Please check every line of the listing for "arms" and copy each line where it is found.

* Supplied data:
....

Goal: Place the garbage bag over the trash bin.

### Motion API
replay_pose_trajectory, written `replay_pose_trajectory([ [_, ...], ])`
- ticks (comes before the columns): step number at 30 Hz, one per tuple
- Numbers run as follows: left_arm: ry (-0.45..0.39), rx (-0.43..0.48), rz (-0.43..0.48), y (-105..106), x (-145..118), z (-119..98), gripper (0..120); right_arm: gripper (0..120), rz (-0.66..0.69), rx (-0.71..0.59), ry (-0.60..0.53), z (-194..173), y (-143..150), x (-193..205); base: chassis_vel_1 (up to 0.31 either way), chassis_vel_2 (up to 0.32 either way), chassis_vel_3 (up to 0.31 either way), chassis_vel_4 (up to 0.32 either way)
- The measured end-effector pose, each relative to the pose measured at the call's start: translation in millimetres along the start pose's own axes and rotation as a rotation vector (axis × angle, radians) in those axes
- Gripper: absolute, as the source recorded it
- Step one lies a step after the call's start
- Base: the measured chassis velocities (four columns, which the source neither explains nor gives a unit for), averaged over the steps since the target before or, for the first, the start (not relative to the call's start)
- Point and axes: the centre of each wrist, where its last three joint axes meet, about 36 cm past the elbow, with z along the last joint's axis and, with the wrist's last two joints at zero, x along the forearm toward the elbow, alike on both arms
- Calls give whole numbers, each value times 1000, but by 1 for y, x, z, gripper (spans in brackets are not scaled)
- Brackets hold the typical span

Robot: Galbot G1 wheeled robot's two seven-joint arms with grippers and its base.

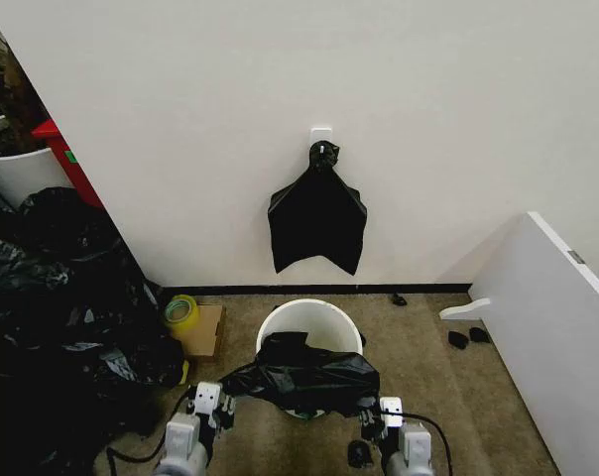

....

* Response:
- Point and axes: the centre of each wrist, where its last three joint axes meet, about 36 cm past the elbow, with z along the last joint's axis and, with the wrist's last two joints at zero, x along the forearm toward the elbow, alike on both arms
Robot: Galbot G1 wheeled robot's two seven-joint arms with grippers and its base.

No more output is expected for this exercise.